Take the data below and extract the lines from the one with "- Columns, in" to the one with "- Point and", inclusive, exactly as written.

------

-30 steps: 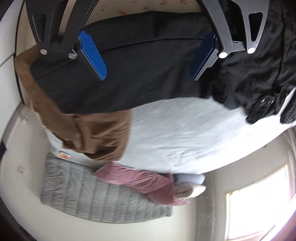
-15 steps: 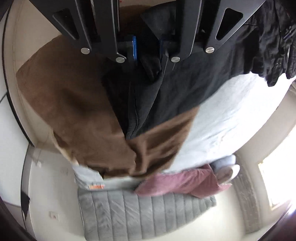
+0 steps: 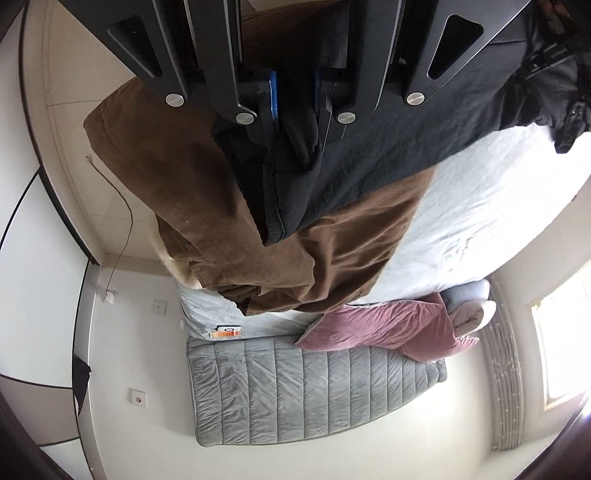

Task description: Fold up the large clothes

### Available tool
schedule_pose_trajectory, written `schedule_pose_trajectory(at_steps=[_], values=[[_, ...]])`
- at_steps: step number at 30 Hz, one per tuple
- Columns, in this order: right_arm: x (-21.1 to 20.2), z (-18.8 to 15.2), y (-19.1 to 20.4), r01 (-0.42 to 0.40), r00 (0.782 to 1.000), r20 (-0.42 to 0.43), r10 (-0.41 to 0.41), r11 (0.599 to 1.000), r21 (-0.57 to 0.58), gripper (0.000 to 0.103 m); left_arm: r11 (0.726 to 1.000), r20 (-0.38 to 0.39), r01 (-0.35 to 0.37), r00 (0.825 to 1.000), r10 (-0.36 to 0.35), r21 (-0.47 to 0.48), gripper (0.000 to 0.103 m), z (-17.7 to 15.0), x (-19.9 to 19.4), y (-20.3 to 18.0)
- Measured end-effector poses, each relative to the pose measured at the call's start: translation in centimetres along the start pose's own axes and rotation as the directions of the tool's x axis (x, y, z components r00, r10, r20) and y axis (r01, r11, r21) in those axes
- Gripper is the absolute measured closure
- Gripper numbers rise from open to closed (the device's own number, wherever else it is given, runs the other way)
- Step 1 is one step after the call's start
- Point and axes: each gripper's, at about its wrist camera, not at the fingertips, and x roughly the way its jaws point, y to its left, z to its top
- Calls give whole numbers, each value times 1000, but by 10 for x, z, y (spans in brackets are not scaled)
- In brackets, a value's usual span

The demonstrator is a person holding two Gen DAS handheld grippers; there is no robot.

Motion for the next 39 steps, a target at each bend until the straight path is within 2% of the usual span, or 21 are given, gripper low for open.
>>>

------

- COMPLETED EXERCISE
- Columns, in this order: right_arm: x (-21.1 to 20.2), z (-18.8 to 15.2), y (-19.1 to 20.4), r01 (-0.42 to 0.40), r00 (0.782 to 1.000), r20 (-0.42 to 0.43), r10 (-0.41 to 0.41), r11 (0.599 to 1.000), r21 (-0.57 to 0.58), gripper (0.000 to 0.103 m); left_arm: r11 (0.726 to 1.000), r20 (-0.38 to 0.39), r01 (-0.35 to 0.37), r00 (0.825 to 1.000), r10 (-0.36 to 0.35), r21 (-0.47 to 0.48), gripper (0.000 to 0.103 m), z (-17.7 to 15.0), x (-19.9 to 19.4), y (-20.3 to 18.0)
- Measured end-effector poses, each relative to the pose measured at the call's start: translation in centimetres along the start pose's own axes and rotation as the directions of the tool's x axis (x, y, z components r00, r10, r20) and y axis (r01, r11, r21) in those axes
- Gripper is the absolute measured closure
- Gripper numbers rise from open to closed (the device's own number, wherever else it is given, runs the other way)
- Step 1 is one step after the call's start
- Point and axes: each gripper's, at about its wrist camera, not at the fingertips, and x roughly the way its jaws point, y to its left, z to its top

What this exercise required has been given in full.